Now if you reject that mistake, then you get a version of what I call ‘naïve realism’, or direct realism, where, typically, you just see the real world.  And if the response is ‘yes, but what about the hallucination case?’, the answer is that in the hallucination case you don’t see anything. That’s what makes it a hallucination. So logically speaking, the Disjunctivists accept the worst feature of the bad argument in thinking that it was a valid argument. If there’s a common element, then it is perceived. And consequently, you have to deny direct realism. And so they denied the first premise: there’s a common element. I say no, you can accept the first premise – there is a common element – and deny the conclusion that the common element is that which is perceived.
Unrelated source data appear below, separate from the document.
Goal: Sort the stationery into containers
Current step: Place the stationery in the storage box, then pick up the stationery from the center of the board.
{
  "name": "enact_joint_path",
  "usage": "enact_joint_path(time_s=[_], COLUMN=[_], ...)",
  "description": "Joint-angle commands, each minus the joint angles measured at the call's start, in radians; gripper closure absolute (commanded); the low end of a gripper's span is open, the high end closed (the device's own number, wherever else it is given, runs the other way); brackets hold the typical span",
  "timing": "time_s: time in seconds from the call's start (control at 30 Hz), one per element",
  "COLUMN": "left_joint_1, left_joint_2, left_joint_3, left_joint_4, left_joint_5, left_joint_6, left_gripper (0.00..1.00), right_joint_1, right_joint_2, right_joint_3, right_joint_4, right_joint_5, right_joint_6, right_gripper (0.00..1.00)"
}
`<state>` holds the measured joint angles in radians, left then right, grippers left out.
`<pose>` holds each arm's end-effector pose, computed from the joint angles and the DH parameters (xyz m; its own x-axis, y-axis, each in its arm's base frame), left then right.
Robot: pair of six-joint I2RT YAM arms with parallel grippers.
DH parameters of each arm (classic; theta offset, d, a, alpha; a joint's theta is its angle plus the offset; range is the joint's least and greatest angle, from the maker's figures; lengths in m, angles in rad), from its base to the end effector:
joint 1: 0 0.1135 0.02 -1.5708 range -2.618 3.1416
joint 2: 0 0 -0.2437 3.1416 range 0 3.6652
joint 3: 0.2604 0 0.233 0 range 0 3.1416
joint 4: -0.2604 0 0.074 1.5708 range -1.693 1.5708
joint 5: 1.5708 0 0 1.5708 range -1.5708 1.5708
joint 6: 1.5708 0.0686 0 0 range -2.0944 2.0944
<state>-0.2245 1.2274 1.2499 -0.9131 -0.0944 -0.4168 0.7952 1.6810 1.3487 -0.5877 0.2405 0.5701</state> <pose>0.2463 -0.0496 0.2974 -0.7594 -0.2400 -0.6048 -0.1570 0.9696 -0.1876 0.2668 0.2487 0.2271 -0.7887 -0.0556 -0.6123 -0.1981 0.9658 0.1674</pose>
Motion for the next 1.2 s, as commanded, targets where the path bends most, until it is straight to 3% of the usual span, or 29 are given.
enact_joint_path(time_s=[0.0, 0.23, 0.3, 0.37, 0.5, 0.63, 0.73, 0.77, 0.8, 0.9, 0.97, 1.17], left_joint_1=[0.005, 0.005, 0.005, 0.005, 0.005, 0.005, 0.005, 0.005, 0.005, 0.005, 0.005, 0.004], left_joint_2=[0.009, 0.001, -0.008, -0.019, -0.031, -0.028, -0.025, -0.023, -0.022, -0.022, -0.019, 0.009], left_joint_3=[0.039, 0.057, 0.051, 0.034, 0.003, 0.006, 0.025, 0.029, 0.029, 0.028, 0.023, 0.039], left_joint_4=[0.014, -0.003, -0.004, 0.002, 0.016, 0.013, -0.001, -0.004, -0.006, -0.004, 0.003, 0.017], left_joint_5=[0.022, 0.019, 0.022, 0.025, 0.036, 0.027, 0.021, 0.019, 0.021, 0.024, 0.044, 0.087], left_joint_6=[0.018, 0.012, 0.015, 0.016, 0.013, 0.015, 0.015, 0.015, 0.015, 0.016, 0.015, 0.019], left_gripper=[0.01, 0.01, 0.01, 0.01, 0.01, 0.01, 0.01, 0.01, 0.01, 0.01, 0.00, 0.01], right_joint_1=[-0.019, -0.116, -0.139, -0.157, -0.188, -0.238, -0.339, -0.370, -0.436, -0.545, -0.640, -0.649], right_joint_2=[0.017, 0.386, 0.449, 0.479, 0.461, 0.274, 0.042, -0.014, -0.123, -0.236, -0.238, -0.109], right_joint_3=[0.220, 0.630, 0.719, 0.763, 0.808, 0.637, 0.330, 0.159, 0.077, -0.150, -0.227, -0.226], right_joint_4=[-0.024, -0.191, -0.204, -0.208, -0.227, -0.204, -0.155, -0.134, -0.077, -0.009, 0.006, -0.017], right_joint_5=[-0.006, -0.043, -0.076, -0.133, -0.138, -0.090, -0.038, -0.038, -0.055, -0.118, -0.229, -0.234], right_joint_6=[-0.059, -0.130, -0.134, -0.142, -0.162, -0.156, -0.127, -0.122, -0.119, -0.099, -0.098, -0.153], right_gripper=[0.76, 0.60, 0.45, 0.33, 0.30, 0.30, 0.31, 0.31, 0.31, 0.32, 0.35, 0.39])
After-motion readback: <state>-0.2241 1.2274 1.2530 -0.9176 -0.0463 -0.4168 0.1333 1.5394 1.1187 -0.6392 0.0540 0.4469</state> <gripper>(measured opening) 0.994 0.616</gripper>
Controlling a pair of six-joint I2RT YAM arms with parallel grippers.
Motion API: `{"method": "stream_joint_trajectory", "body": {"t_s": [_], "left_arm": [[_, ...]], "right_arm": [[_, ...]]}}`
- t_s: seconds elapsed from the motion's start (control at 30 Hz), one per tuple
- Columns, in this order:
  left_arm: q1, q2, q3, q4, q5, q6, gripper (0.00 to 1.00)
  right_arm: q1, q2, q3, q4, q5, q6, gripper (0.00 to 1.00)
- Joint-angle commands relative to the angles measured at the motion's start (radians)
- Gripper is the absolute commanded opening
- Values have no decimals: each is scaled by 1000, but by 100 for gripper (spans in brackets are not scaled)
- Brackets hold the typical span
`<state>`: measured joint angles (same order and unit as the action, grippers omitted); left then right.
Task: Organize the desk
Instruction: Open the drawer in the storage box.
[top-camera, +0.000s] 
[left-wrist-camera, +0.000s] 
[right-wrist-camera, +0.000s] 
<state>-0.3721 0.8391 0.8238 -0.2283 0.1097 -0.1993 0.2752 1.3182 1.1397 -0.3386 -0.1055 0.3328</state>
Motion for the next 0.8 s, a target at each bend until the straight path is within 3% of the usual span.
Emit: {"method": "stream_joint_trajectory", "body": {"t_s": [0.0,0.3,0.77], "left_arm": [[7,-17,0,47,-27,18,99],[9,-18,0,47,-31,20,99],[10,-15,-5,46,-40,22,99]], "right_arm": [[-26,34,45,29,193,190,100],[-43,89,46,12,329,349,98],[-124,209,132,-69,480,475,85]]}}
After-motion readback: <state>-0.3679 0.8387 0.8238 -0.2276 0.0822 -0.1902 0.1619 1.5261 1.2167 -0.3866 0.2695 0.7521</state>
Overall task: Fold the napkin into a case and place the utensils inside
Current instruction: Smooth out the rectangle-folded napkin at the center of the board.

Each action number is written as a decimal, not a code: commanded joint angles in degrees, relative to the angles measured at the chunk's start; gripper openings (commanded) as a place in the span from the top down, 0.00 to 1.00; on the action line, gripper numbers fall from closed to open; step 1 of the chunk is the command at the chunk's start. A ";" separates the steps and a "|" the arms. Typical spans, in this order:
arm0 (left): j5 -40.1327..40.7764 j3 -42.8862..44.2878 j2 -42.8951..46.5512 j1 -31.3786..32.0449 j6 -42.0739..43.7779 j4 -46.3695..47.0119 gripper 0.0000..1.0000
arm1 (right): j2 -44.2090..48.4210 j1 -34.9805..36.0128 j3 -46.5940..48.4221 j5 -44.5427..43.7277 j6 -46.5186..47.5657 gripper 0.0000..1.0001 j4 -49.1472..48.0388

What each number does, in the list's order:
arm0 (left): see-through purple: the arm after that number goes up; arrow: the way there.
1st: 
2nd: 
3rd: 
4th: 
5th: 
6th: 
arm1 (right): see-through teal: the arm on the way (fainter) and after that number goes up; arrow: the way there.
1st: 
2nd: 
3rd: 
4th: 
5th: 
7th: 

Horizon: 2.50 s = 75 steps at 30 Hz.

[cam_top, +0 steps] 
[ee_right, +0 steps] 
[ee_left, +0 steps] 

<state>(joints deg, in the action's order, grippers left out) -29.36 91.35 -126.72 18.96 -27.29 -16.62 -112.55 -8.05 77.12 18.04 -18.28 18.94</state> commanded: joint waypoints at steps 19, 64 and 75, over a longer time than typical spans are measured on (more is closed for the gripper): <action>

I’m talking awfully fast but I think you probably understand everything I am saying. So that’s the beginning of the book.

Then I have a really tough question: how the hell does it work? I mean, from a philosophical and an intentionalistic point of view. And here I part company from my book Intentionality. In that book I said: Look, it’s intrinsic to the perceptual experience that it has the content it does. I couldn’t have this visual experience if it didn’t seem to me that I was seeing something blue. So there can’t be an answer to the question: What fact about the visual experience makes it a presentation of blue, gives it that content, those conditions of satisfaction?

Now the account of perception in Intentionality seems to me to not go far enough. A visual experience is an event in the world like any other, and there must be some feature of it characterisable in non-intentionalistic terms that fixes the conditions of satisfaction that it has. Now that’s the toughest question I face in the book, and I develop it using the notion of intentional causation and what it is to be a basic perceptible feature of the world such as a color or a shape. But once you give an answer for colors and shapes, you are still left with the question about more complex phenomena. How about seeing a tree as a kind of tree, or a car as a kind of car, or seeing it as my car? The two most difficult chapters are about how the phenomenology of the visual experience necessarily fixes the intentional content that it does. And that’s not a trivial question. That turned out to be a tough question.

TC: And what fixes the relation between the intentional content and the object when there is one?

JS: OK. The intentional content must have, as intrinsic to it, conditions of satisfaction. There’s no way I can believe that it’s raining without it being the case that the belief would be true or false depending on whether it’s raining. And that’s certainly a general feature of intentionality. And where language is concerned, we have a rather easy way of answering that question. If you have your belief expressed in a sentence, then the meaning of the sentence fixes the intentional content. What is challenging about perception is that you must identify the phenomenological features of the perceptual experience in non-intentional terms and show how they fix the intentional content that the experience has.

Now that’s a tough question to answer. It’s hard to describe that because you have to characterize that in non-intentional terms. It won’t do to say ‘the experience presents blue because the experience is one of something looking blue’ because then the account is circular. That won’t do. But at the same time, it must be internal to the perceptual experience that if you have that experience, it will seem to you that you’re seeing blue even if you know it’s an hallucination, and even if you know that it’s wrong. Anyway, that caused me a lot of headaches. However, those chapters were fun to write because the issues are really challenging. The argument is complex so I will not try to summarise it here.

TC: So coming back to this bad argument, for just a minute. I agree with you that it’s a bad argument. The bad argument is that if there’s something significant in common between the perception and the indistinguishable hallucination, then that thing must be the object that you perceive. Surely we’ve moved on from older versions of this idea, at least a bit, and we can see this as a bad argument. So how can it be that your colleagues Campbell and Martin who are brilliant philosophers, how can it be that they’re misled into accepting this bad argument? Do you have a diagnosis of that?

JS: Well, they think the way to avoid the bad argument is to deny that there is a common element in the first place. Now it turns out that their positions are quite different. Mike Martin’s position is quite different from Campbell’s. Campbell, I think, has a remarkably – how shall I say? – counter-intuitive conception of visual perception. I think it is obvious that there is a conscious experience going on in my head when I see anything, but he denies that.  He thinks there is just a direct relation between me and the object itself. And frankly, I can’t make a coherent statement of that position. I struggle with that in the chapter about these guys. However, you’ll have to look at the book, and I’m sure they will – I sent them copies of these chapters — tell me how they think I’ve misunderstood them.

TC: But is a puzzling thing, why they are supposed to be misled by this very bad argument, isn’t it? The error you’re accusing them of is that thinking that just because there’s a common element, then this must be the object of perception; but this seems like an obvious mistake.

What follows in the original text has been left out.